ACTIVITY =>
With "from" as the search word, show every line of the material that has it.

THE DATA Start Marker

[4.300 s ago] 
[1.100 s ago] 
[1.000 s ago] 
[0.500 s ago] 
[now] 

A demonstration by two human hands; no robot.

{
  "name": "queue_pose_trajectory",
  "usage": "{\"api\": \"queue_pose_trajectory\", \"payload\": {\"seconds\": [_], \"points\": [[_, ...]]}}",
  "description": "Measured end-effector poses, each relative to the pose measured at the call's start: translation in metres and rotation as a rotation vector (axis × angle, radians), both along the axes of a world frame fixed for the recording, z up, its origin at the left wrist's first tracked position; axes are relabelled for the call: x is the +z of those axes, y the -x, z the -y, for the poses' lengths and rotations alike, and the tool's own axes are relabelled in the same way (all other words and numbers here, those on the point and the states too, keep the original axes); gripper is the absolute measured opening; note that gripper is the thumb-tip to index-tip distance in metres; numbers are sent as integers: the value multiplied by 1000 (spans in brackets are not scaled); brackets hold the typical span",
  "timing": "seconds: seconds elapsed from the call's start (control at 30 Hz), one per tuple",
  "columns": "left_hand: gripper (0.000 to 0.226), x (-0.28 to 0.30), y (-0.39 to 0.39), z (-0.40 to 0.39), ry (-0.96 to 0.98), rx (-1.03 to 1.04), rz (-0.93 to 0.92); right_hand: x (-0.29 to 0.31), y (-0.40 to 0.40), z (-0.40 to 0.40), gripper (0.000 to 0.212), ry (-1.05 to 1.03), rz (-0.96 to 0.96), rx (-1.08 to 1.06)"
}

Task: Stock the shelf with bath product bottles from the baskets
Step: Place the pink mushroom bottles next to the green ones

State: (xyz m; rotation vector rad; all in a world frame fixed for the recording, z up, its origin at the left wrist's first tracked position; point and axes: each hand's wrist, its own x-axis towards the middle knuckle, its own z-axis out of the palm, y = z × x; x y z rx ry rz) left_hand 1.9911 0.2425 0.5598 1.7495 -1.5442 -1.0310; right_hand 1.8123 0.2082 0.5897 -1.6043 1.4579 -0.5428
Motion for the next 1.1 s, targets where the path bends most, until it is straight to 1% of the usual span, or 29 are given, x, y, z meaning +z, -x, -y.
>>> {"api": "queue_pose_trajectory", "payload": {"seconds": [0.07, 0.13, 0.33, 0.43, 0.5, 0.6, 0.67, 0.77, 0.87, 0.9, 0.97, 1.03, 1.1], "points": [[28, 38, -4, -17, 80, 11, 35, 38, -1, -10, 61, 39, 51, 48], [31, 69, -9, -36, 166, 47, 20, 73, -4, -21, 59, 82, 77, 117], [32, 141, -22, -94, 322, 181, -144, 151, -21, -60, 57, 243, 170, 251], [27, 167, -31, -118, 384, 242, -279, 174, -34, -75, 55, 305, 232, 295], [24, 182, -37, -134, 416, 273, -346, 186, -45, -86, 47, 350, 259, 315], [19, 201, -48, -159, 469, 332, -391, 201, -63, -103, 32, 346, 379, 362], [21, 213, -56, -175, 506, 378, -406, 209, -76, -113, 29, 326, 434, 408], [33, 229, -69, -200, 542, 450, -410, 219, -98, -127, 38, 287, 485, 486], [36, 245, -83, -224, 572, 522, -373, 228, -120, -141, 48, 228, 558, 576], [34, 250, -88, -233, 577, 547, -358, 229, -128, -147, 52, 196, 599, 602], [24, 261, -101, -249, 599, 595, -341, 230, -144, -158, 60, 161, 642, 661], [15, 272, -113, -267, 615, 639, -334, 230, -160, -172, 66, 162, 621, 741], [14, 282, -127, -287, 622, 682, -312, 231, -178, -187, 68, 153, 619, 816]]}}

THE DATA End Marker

OUTPUT FOR THIS EXERCISE =>
  "timing": "seconds: seconds elapsed from the call's start (control at 30 Hz), one per tuple",
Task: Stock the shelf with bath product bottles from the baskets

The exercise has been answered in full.